Appello all’Asp di Siracusa dell’onorevole Fausto Raciti sul caso di Sergio Parentignoti

“L’Azienda Sanitaria Provinciale di Siracusa non vari una politica di tagli e continui a garantire assistenza e cure complete ai disabili”. E’ quanto chiede Fausto Raciti, parlamentare del del Partito Democratico.
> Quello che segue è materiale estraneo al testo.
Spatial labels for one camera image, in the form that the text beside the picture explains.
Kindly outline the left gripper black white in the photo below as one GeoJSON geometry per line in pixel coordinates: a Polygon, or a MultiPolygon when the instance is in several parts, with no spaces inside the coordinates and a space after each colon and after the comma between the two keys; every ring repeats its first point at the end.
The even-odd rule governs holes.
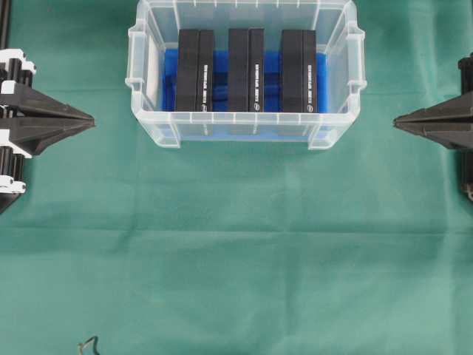
{"type": "Polygon", "coordinates": [[[35,74],[36,66],[22,50],[1,50],[1,94],[7,94],[7,104],[1,104],[2,195],[26,192],[26,159],[95,126],[91,115],[33,89],[35,74]],[[15,109],[47,118],[15,118],[15,109]]]}
L’onorevole Raciti interviene sulla vicenda riguardante l’avolese Sergio Parentignoti: “Da alcuni giorni seguo la vicenda di Giovanni Perentignoti e di suo figlio Sergio, che vivono ad Avola. Sergio soffre di tetraparesi spastica ed è tracheotomizzato. L’Asp, per un periodo di tempo importante, gli ha garantito un’assistenza di 24 ore al giorno. Con l’emergenza Covid, però, il servizio è iniziato ad essere discontinuo. Quindi ai genitori di Sergio è arrivata una lettera con cui l’Asp ha comunicato che Sergio non può beneficiare di un’assistenza superiore alle 62 ore a settimana (10 dal lunedì al venerdì e 6 sabato e domenica) e che i suoi genitori come unica alternativa, hanno il ricovero del bambino in una struttura all’altro capo della provincia”.
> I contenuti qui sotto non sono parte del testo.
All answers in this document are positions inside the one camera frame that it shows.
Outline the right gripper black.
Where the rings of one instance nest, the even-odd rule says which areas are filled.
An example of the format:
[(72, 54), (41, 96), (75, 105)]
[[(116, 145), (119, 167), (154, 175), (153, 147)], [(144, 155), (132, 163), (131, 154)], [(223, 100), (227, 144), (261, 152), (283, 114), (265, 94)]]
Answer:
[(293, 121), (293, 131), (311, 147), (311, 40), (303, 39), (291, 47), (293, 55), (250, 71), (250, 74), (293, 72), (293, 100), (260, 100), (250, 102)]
Per il parlamentare del Partito Democratico e vicepresidente della commissione Affari costituzionali non è comprensibile un simile taglio all’assistenza al giovane: “Le 62 ore settimanali sono il minimo previsto dai Livelli essenziali di assistenza. Mi chiedo e chiedo ai vertici Asp di Siracusa: perché tagliare? Capisco le necessità di bilancio, capisco l’emergenza Covid, capisco che l’Asp si sta muovendo entro i limiti di legge, ma perché non si può continuare a garantire a due famiglie un’assistenza che sia sopra il minimo sindacale, in considerazione della condizione difficilissima che affrontano? Si può tagliare, anche se stiamo imparando che spesso non è una buona politica. Di certo non lo è tagliare sull’assistenza ai disabili. Va posto rimedi”.